Solving for ln(-e), (-1)^i, and (2i)^1+i in Rectangular Form

[ilikephysics]

Find the value of ln(-e), (-1)^i, and (2i)^1+i in rectangular x+iy form, using the principal value of the logarithm.

This is what I'm doing for each one:

ln(-e)= e^ln(-e)

(-1)^i= e^(i)(ln(-1))

(2i)^1+i= e^(1+i)ln(2i)

If this is right, where do I go from here?

 

[HallsofIvy]

Well, each statement is TRUE but do they help at all?
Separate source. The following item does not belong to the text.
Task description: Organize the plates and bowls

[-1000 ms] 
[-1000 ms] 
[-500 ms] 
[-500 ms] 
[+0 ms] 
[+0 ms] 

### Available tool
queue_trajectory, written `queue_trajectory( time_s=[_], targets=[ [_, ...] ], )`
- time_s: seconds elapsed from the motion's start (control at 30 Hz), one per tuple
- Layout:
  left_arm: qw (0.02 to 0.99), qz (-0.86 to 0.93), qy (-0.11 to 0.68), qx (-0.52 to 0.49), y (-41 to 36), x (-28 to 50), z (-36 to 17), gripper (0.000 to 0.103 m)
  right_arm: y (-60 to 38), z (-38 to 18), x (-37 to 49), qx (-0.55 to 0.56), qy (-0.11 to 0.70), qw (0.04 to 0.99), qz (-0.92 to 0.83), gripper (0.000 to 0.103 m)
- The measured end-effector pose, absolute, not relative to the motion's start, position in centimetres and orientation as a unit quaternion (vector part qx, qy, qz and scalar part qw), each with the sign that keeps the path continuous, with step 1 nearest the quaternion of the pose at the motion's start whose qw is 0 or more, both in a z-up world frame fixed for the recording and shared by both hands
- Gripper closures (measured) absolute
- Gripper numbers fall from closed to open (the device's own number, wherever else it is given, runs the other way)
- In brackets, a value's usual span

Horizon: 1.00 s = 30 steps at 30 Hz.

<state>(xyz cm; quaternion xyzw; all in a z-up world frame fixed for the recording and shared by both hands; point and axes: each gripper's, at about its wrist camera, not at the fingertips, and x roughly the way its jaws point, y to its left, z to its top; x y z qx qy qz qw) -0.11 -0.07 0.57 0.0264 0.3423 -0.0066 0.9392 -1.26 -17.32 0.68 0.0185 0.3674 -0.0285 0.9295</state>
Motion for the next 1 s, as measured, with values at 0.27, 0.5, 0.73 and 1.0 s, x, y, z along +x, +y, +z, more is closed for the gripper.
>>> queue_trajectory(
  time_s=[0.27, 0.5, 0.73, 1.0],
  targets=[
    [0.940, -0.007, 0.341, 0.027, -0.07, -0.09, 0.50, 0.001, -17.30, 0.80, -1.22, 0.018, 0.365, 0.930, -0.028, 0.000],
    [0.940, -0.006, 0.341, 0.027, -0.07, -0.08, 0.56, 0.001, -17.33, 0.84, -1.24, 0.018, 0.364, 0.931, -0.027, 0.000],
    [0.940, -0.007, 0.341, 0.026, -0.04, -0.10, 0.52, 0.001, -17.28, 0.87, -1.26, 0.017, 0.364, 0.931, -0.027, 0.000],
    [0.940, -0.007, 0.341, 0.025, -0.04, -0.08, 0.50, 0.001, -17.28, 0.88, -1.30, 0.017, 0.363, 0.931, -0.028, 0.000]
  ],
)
One reason the problem specifically says "in rectangular form" is that you will want to convert to "polar form" to do the calculations- then convert back.

If you write a complex number z= x+iy in "polar form" as
r e^iθ, then ln(z)= ln(r)+ iθ Notice that in the first for, r e^iθ, adding or subracting π to θ will not change z but will change ln(z). The point of "principal value of the logarithm" is to specify θ: it must be between 0 and 2π.
In particular, -e= e e^i(π). That is, r= e and θ= iπ. ln(-e)= ln(e)+iπ= 1+ iπ

For (-1)ⁱ, use the fact that (e^iθ)ⁱ= e^(i*i)θ= e^-θ. -1= e^iπ so -1ⁱ= e^-π.

 

[M98Ranger]

To solve for ln(-e), we can use the properties of logarithms to rewrite it as ln(e^-1) and then use the fact that ln(e) = 1 to get ln(-e) = -1. This means that the rectangular form of ln(-e) is -1 + 0i.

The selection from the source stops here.